Abstract 14257: Ribosome-Profiling Reveals Translational Control of SND1 as a Determinant of Endothelial Homeostasis in a hiPSC Model of Sunitinib-Induced Vascular Dysfunction

Abstract

Introduction: The advent of tyrosine kinase inhibitors in cancer therapies has contributed towards the lowered mortality rate from cancer deaths; however, resulting vascular toxicity from such drugs increases the risk for fatal heart disease in cancer survivors. Thus, a better understanding of the mechanisms related to adverse cardiovascular effects is needed to improve mortality rates in cancer survivors. Hypothesis: The objective of this study is to identify previously unrecognized molecular targets that are regulated at a translational level which may contribute to sunitinib-induced vascular toxicity. Methods and Results: A human induced pluripotent stem cell-derived endothelial cells (hiPSC-EC) model of sunitinib-induced vascular dysfunction was established.
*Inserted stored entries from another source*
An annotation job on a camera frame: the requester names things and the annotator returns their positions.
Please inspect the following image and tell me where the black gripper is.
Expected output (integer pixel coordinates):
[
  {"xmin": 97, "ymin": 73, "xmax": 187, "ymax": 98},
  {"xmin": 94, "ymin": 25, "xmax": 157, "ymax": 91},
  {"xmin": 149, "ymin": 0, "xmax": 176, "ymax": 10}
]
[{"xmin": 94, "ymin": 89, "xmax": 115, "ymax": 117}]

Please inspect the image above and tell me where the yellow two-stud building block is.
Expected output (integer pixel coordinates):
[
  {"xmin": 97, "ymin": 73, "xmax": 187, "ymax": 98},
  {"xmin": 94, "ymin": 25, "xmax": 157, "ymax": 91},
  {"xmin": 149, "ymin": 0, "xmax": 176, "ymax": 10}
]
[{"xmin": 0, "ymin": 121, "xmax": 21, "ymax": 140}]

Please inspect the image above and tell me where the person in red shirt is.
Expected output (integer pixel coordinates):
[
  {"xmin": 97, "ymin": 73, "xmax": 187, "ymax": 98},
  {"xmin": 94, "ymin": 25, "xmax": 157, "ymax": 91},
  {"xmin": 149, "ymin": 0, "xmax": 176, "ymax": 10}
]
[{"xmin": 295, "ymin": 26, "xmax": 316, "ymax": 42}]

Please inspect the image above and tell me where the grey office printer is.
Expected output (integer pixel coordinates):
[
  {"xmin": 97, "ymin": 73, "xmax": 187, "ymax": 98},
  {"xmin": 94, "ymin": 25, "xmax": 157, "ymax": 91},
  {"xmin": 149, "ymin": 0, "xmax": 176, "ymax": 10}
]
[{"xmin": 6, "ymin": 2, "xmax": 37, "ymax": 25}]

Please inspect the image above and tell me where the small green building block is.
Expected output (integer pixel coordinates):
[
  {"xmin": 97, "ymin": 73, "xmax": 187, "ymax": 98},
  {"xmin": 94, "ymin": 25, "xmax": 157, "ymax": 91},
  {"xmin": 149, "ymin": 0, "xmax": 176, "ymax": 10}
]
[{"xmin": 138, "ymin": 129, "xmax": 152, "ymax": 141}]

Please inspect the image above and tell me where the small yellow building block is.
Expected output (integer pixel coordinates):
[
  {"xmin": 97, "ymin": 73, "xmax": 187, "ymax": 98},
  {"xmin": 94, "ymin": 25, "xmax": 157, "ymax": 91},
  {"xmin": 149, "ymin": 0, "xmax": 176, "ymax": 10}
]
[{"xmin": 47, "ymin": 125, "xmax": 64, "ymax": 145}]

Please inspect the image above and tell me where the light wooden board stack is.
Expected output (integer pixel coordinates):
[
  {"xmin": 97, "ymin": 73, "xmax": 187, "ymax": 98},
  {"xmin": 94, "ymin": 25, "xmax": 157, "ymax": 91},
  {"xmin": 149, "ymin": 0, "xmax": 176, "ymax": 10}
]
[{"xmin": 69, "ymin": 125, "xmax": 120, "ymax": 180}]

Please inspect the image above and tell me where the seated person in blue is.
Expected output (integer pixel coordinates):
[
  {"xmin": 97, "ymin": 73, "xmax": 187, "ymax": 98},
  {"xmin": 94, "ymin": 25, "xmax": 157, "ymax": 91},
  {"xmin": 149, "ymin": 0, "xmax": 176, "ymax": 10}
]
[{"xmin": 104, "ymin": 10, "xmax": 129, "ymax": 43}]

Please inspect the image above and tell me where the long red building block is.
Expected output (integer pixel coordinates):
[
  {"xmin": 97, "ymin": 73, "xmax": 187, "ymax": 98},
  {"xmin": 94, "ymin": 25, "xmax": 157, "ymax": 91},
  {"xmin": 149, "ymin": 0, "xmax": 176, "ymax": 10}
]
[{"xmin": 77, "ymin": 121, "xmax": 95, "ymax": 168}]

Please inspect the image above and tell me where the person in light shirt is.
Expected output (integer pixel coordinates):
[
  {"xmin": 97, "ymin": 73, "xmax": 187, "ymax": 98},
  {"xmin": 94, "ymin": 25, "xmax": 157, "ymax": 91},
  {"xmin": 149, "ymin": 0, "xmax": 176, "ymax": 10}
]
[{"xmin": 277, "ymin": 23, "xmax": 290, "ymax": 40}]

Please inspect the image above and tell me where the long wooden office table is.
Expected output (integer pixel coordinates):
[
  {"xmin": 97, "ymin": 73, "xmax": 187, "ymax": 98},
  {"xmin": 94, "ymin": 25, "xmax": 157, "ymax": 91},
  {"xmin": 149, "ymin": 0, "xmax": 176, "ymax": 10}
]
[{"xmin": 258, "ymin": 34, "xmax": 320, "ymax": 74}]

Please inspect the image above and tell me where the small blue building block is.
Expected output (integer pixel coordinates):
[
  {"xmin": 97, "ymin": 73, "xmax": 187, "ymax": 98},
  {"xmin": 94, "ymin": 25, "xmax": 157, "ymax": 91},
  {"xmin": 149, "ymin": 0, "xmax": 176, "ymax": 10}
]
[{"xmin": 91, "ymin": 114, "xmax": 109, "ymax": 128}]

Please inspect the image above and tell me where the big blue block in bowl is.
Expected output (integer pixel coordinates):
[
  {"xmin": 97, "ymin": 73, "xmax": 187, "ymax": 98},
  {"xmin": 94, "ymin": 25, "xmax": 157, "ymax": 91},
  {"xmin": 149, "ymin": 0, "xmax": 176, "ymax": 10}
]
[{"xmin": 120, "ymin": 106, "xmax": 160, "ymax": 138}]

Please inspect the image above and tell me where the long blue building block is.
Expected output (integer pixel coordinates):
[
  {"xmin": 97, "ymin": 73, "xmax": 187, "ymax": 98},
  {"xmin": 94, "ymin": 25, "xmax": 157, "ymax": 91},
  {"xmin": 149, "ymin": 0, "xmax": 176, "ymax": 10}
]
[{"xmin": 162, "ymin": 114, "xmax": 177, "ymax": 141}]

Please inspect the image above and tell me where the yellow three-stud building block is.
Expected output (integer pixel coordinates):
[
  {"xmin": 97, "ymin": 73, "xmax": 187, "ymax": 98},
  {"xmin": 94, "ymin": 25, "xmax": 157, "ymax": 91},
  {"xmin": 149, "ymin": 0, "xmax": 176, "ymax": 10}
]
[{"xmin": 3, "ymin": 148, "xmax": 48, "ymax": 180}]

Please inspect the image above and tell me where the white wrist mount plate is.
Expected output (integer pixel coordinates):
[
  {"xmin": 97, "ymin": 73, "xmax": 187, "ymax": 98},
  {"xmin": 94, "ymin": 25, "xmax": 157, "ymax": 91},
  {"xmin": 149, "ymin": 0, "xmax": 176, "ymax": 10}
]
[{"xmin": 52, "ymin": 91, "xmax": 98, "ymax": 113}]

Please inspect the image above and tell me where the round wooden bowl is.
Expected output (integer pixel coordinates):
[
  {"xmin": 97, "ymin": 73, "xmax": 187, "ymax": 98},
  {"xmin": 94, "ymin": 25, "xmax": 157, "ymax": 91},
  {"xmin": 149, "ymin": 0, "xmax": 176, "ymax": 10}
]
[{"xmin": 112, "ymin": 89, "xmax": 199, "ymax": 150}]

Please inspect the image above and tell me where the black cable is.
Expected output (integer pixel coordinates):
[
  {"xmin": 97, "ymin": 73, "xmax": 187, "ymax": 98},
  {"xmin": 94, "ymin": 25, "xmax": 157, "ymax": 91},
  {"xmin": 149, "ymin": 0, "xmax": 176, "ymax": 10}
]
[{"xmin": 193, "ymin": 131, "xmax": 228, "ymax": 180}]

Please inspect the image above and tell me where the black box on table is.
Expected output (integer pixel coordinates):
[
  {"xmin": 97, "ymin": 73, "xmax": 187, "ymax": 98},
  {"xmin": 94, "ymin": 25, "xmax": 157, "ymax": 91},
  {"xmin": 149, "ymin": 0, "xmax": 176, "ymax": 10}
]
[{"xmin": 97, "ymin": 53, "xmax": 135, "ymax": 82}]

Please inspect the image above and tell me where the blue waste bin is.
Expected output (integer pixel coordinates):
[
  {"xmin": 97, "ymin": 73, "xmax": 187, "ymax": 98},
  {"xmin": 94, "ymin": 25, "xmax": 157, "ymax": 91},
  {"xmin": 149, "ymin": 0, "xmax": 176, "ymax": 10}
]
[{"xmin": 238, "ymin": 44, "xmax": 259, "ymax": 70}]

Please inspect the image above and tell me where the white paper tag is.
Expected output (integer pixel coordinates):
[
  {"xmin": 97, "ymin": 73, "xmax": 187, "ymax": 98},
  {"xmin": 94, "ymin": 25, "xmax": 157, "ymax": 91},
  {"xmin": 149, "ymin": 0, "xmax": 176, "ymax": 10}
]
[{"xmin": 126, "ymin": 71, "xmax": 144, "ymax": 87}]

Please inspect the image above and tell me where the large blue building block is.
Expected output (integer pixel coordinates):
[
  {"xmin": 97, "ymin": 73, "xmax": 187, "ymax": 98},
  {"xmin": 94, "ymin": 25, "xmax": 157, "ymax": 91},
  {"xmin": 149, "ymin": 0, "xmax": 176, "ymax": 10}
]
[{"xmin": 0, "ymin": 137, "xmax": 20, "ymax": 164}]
Ribosome profiling which allows the selective sequencing of translated RNA regions identified Staphylococcal nuclease domain-containing protein 1 (SND1) as a translationally-repressed gene caused by sunitinib exposure. Mechanistically, we identified that sunitinib repressed SND1 by inhibiting mTOR which in turn dephosphorylates 4E-BP. Double-knockdown of 4E-BP1/2 reversed sunitinib-induced repression of SND1. Loss-of-function studies revealed that SND1 inhibition led to endothelial dysfunction as measured by reduced cell viability, impaired angiogenic capability, and reduced wound healing; effects which were blunted in reciprocal SND1 gain-of-function studies in the presence of sunitinib treatment. Furthermore, our results revealed that SND1 transcriptionally regulates UBC13, an E2-conjugating enzyme that mediates K63-linked ubiquitination. Pharmacological inhibition of UBC13 also led to endothelial dysfunction similar to the detrimental effects of sunitinib or SND1 inhibition. Conclusions: Our study demonstrates that translational control of SND1 which acts through UBC13 is a previously unidentified mechanism that can potentially be manipulated for therapeutic benefits to reduce sunitinib-induced vascular toxicity.